* What to work on
Only lines containing the string "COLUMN" belong in the answer; copy all of them from the entries.
┄┄┄┄┄┄┄┄┄┄┄┄┄┄┄┄┄┄┄┄
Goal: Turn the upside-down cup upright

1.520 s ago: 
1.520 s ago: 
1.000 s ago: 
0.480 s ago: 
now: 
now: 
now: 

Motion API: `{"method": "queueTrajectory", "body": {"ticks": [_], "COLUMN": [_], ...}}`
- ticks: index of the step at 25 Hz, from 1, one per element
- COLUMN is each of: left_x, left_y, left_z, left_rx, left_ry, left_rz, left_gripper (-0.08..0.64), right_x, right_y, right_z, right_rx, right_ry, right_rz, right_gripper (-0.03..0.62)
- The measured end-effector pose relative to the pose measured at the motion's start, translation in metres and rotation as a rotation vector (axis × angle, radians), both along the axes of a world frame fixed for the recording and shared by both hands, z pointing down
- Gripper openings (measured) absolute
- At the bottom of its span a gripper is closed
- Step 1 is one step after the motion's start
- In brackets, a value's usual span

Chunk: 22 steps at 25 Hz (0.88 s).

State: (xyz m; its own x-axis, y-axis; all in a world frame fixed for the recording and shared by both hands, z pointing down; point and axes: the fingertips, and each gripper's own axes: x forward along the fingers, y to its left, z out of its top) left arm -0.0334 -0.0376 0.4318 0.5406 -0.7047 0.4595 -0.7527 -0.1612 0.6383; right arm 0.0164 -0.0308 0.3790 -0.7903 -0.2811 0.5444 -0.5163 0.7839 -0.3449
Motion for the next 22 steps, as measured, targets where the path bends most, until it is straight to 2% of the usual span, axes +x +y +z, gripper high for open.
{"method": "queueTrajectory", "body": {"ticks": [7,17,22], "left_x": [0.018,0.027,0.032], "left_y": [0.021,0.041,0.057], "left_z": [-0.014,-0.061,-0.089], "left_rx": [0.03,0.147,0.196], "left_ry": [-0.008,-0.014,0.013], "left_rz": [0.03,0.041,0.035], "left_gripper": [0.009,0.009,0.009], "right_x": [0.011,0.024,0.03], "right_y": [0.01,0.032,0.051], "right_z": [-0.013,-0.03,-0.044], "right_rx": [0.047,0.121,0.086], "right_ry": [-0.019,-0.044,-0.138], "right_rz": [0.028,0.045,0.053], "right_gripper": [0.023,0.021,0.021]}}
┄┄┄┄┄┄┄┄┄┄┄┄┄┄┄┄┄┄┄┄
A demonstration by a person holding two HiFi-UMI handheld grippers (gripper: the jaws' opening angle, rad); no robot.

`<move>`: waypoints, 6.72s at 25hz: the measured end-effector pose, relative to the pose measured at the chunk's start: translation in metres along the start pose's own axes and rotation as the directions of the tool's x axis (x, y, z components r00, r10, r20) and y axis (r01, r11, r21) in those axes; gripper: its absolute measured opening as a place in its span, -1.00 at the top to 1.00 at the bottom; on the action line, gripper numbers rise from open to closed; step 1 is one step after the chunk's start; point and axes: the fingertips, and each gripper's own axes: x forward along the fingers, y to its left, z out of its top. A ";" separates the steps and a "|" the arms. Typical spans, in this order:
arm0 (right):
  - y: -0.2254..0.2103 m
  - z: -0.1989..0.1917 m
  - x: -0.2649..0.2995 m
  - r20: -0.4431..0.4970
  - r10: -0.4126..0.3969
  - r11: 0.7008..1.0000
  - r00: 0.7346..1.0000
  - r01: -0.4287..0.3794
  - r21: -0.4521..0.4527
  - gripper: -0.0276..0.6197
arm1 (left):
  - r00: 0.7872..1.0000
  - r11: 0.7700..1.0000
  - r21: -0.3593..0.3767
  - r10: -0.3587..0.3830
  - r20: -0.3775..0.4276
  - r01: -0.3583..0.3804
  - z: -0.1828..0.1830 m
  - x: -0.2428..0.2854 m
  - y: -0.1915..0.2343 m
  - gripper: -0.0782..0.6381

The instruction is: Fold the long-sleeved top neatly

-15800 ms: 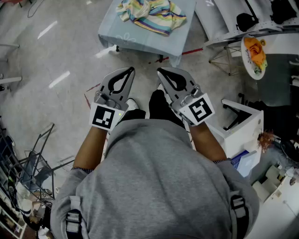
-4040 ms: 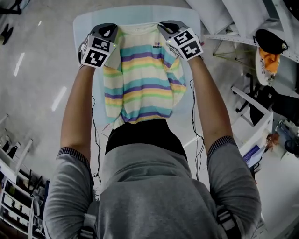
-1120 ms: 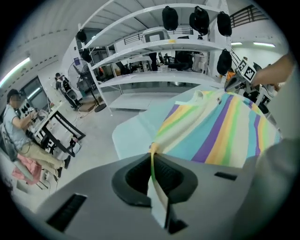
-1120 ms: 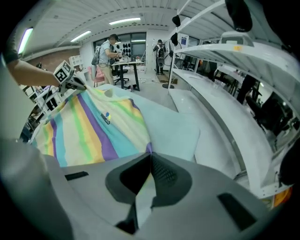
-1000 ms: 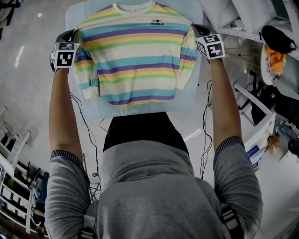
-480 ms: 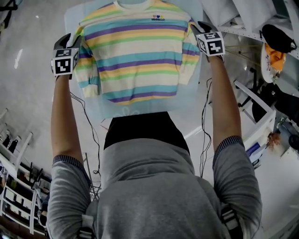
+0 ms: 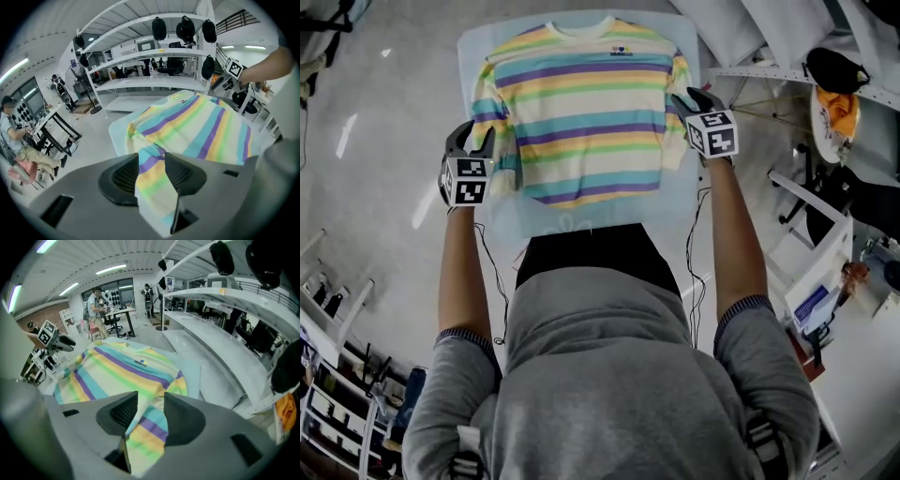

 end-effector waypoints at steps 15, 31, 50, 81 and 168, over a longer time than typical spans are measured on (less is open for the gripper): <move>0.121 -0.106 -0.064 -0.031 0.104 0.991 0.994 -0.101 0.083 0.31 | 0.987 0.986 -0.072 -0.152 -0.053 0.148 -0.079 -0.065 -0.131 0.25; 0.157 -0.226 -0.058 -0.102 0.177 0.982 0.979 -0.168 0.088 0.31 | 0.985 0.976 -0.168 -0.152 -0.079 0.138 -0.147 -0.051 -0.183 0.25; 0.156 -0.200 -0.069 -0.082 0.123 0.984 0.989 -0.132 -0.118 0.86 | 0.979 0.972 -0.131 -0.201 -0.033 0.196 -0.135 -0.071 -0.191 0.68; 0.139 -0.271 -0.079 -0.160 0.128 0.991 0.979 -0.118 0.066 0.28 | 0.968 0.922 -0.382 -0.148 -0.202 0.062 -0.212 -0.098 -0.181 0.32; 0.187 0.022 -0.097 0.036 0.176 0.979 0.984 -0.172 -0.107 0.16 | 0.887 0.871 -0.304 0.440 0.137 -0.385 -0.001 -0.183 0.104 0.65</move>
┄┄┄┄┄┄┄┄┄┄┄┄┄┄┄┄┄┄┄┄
* Response to this task
Motion API: `{"method": "queueTrajectory", "body": {"ticks": [_], "COLUMN": [_], ...}}`
- COLUMN is each of: left_x, left_y, left_z, left_rx, left_ry, left_rz, left_gripper (-0.08..0.64), right_x, right_y, right_z, right_rx, right_ry, right_rz, right_gripper (-0.03..0.62)

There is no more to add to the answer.